Ratheesh Kaliyadan
The Maharashtra Food and Drug
Administration took a brave decision by cancelling Johnson and Johnson's
(J&J) license for manufacturing cosmetics. The decision is followed by
following complaints of carcinogenic substances residue in its talcum powder
for infants.
K.B. Shende, Joint Commissioner
(Drug), Maharashtra FDA revealed that the J&J company used ethylene oxide
in its skin powder for infants. The sterilisation process using the chemical is
completely wrong, for it remains as a residue. With usage, the talcum powder
could turn carcinogenic and cause irreparable damage'.
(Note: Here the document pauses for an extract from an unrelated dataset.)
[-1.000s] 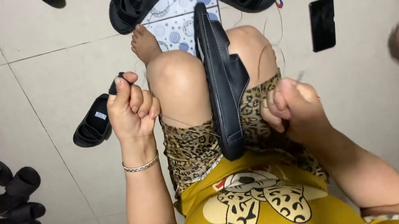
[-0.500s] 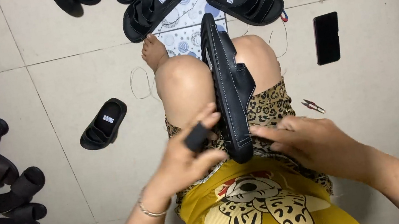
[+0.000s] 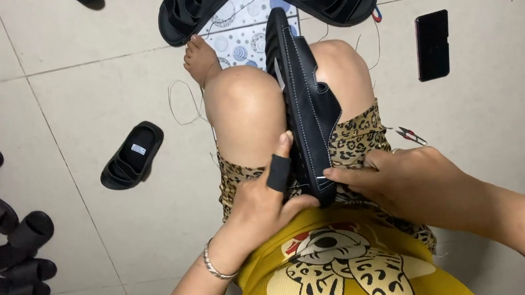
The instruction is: Hand-sewing the upper straps of sandals using a needle and thread while sitting on the floor.
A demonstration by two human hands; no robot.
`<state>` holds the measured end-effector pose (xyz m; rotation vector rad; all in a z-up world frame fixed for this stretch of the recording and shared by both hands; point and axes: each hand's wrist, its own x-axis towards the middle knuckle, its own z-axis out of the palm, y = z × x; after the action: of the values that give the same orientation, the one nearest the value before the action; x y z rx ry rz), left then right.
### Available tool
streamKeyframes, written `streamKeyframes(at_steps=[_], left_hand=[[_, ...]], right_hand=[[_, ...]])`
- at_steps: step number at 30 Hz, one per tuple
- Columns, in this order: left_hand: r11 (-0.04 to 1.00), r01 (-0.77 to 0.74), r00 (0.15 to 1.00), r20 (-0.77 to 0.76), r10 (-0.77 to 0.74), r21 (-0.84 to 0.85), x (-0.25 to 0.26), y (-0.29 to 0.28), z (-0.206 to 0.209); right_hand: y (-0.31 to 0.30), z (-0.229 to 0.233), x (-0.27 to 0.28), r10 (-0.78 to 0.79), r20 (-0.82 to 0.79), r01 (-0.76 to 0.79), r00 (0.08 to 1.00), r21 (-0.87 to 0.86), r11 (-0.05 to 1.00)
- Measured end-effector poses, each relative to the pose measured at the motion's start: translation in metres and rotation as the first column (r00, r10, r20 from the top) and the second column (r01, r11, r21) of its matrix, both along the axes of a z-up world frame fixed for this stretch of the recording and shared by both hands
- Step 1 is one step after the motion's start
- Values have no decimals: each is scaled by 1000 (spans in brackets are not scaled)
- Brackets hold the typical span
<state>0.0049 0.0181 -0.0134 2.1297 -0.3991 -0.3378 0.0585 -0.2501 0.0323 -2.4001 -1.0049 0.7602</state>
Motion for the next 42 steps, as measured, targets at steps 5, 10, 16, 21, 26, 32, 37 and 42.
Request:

Unknowingly, our mothers become
happy only if the infants and children are covered with the J&J talcum
powders. Though there are small wounds, they use the powder as a protective
cover! The result is direct entry of the carcinogens into the blood.
“We have not suspended the licence,
we have cancelled it. The company cannot manufacture the Johnson baby powder at
this stage,'' confirmed K.B. Shende, Joint Commissioner (Drug), Maharashtra
FDA.
What is the saddest point of this
decision? The complaint relates to 15 batches of talcum powder, comprising
160,000 containers, manufactured in 2007, by the company at its facility in
Mulund, a Mumbai suburb. The J&J baby powder has a three-year shelf-life. A
J&J official said to the Businessline: “ the FDA raised concerns about
ethylene oxide treatment, which is not part of the manufacturing process as
submitted to the FDA. The shelf-life of the concerned batch ended July 2010”.
The J&J official’s words clearly mention that the decision is over a sold
out product which will not help those who used the product. Still it will help
to open our parents’ eyes and ears on using cosmetics.